● INSTRUCTIONS FOR THE TASK:
From the records below, count the lines holding the string "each". Only the number is wanted.

● SUPPLIED MATERIAL:

┌──

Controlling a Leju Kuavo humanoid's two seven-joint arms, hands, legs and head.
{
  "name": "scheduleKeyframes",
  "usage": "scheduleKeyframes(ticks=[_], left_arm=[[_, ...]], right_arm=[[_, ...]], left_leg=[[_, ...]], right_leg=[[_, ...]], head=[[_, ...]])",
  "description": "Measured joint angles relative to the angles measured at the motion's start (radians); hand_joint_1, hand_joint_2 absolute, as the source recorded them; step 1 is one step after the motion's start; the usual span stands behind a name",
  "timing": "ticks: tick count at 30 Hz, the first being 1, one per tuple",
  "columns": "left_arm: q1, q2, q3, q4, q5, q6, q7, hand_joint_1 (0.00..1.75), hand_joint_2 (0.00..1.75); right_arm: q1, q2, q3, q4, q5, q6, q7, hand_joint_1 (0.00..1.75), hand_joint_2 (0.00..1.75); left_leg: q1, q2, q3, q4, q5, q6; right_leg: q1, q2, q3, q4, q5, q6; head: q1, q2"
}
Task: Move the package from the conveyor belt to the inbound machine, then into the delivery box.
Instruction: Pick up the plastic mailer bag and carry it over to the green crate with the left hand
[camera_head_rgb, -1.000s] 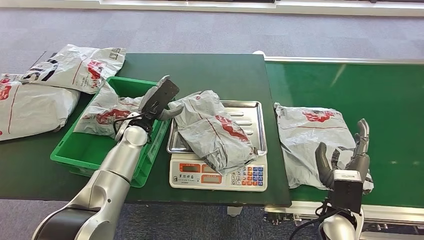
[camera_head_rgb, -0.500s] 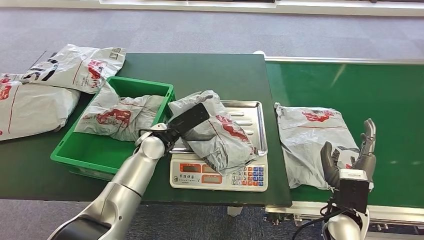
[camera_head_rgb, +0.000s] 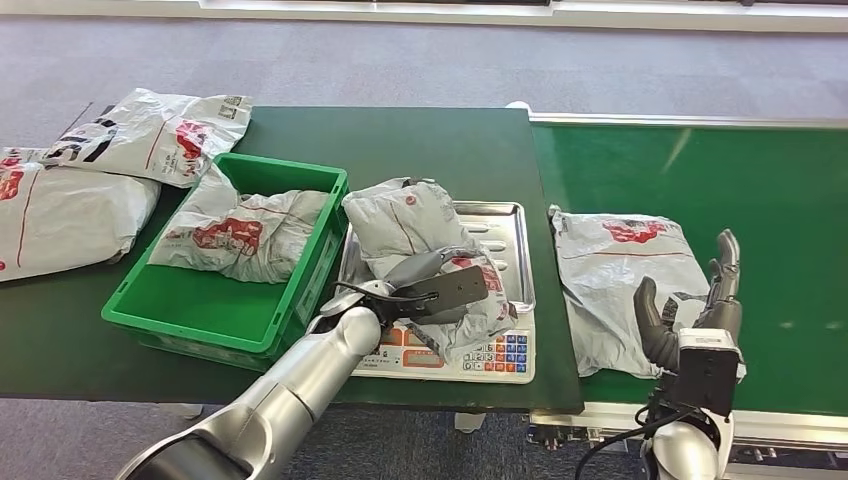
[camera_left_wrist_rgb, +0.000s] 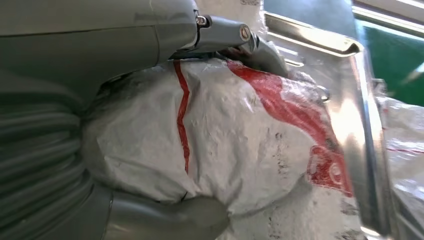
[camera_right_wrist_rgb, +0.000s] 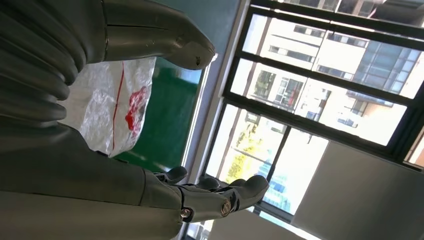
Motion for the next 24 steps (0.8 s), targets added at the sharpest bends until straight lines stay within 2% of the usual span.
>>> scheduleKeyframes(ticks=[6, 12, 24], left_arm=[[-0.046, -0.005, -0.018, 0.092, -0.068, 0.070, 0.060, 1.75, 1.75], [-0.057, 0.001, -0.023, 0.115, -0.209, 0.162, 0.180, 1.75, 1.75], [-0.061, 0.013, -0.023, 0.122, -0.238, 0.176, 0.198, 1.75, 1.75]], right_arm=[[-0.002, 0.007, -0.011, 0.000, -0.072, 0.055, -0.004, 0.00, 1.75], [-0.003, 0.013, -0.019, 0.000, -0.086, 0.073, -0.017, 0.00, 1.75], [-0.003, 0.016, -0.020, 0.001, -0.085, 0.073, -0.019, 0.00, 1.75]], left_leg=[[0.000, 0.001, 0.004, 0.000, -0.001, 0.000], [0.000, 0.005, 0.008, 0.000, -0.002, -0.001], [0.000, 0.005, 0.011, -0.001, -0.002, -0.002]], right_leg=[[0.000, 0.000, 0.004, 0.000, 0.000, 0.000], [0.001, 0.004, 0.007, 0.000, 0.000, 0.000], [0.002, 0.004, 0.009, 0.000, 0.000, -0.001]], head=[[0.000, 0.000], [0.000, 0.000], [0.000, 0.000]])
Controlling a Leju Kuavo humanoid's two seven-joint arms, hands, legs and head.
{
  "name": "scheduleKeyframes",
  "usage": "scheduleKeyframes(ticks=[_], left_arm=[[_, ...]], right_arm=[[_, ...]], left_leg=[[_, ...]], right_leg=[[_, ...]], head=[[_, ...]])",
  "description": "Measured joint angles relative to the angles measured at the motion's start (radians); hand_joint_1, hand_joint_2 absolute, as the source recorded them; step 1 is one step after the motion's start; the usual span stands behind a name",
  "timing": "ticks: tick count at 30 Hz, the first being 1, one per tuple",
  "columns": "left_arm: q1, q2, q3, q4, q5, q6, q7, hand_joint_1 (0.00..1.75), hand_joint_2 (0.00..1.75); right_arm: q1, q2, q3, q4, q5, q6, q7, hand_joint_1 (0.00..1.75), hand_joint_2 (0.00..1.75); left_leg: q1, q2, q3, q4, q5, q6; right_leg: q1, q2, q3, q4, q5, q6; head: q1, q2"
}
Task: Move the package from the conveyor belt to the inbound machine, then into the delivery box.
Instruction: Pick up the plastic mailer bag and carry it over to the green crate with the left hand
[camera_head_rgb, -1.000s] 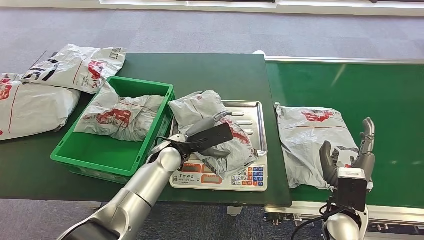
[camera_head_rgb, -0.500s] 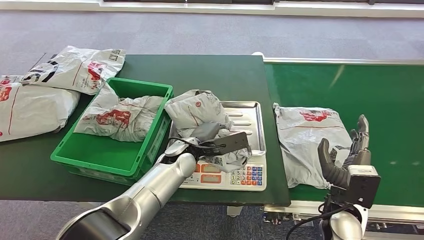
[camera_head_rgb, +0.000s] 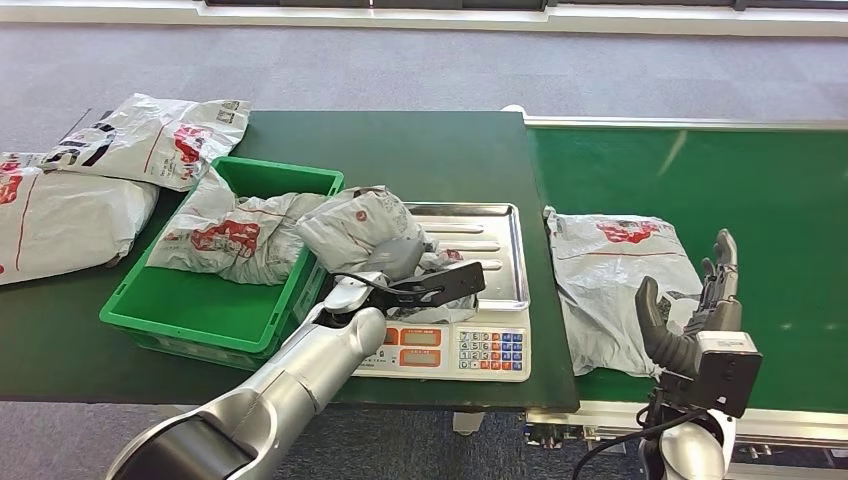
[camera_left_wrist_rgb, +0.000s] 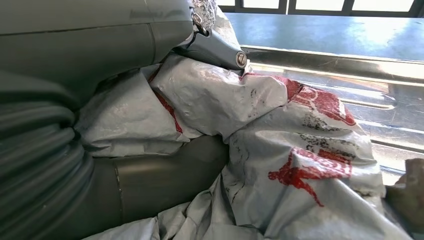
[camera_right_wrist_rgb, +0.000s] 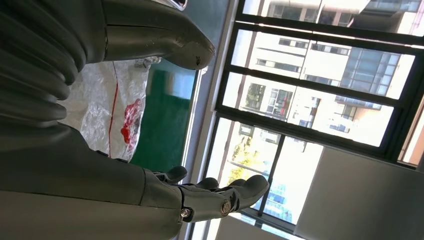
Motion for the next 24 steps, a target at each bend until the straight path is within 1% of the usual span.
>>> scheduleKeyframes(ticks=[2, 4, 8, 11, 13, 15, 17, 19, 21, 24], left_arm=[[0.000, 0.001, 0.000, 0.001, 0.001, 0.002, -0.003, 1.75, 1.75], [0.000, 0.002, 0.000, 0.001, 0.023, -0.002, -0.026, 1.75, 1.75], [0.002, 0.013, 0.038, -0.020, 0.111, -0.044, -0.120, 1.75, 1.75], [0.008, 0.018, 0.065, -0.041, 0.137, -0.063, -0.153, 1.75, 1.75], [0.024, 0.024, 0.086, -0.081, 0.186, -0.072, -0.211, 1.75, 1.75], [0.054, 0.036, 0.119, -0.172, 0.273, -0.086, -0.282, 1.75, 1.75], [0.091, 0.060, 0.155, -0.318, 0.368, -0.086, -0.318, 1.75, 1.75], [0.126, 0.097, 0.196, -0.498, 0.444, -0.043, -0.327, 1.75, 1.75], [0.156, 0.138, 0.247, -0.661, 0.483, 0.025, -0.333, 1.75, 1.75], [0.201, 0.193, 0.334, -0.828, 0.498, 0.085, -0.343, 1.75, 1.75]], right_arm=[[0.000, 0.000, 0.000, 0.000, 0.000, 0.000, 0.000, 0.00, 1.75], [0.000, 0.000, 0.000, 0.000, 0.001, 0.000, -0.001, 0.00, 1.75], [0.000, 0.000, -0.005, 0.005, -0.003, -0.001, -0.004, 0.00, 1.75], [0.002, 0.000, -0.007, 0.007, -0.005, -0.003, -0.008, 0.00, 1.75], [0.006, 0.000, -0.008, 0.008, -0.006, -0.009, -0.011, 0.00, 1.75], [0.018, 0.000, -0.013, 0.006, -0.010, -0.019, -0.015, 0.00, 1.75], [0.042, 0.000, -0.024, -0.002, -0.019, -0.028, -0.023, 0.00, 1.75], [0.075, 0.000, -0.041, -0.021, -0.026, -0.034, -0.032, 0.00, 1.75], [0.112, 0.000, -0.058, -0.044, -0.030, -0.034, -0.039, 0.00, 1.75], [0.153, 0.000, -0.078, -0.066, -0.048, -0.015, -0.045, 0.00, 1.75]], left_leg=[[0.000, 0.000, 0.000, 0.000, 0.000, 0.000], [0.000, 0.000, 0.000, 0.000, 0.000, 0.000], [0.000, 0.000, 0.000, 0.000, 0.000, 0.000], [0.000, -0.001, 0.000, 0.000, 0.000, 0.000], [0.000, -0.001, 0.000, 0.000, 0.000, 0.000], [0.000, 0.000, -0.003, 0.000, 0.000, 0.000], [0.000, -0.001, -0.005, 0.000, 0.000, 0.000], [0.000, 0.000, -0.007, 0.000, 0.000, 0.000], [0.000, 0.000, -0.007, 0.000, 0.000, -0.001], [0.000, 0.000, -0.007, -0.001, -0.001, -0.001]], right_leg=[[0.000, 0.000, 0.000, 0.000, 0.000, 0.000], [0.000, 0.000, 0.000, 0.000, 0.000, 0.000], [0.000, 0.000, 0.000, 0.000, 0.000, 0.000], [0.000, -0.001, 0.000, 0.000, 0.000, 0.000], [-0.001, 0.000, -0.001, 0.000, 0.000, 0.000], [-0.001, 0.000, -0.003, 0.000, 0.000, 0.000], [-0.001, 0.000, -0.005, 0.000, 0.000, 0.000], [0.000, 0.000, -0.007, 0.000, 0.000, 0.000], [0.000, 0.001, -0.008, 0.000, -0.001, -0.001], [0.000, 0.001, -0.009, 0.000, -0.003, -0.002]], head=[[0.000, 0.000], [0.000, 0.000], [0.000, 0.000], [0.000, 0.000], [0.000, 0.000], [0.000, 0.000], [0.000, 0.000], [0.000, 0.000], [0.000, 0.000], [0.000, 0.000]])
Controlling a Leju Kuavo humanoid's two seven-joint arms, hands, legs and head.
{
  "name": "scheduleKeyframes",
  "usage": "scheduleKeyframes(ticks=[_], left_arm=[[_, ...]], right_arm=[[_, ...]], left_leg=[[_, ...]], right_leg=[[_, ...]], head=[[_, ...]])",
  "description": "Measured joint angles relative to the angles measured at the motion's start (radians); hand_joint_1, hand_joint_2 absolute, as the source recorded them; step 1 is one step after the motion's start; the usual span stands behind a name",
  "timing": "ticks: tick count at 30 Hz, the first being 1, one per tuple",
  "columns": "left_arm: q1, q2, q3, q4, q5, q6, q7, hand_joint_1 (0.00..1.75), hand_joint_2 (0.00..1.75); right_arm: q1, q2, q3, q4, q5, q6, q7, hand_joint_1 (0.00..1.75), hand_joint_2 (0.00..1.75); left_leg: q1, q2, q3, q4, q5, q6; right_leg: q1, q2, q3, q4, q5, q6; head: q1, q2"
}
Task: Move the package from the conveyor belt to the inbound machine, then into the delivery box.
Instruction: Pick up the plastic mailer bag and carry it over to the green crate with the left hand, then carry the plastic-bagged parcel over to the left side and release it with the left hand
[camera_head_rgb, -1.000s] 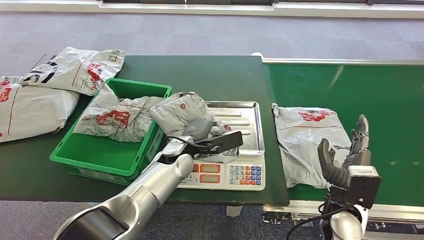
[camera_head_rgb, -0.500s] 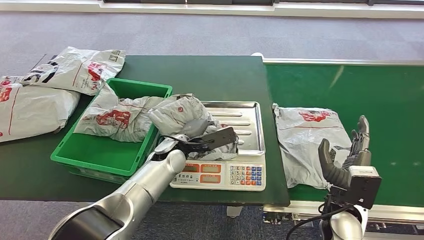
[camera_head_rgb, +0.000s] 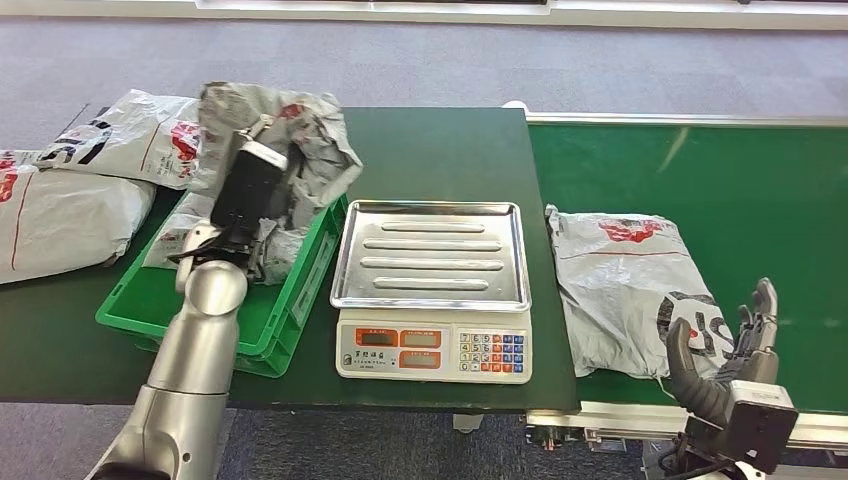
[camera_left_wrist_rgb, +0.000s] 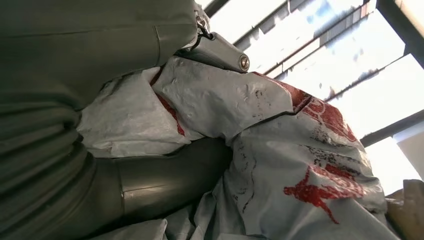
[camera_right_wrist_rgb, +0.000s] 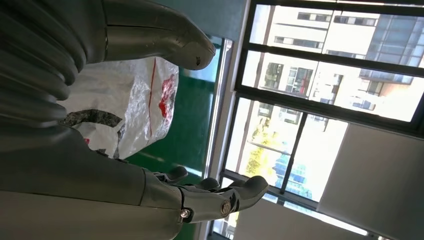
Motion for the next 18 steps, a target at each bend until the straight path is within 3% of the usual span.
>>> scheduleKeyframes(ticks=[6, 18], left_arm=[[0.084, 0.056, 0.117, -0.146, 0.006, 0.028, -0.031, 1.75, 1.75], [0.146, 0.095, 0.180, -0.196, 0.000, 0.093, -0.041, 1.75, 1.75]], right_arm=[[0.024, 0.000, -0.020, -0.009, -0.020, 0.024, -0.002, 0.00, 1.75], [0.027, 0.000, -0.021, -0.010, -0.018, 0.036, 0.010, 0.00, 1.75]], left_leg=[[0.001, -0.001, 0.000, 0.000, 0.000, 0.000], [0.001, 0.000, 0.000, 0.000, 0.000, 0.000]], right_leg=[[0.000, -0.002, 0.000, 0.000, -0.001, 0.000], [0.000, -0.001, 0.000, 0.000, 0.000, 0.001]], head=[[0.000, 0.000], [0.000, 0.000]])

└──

● COMPLETED EXERCISE:
2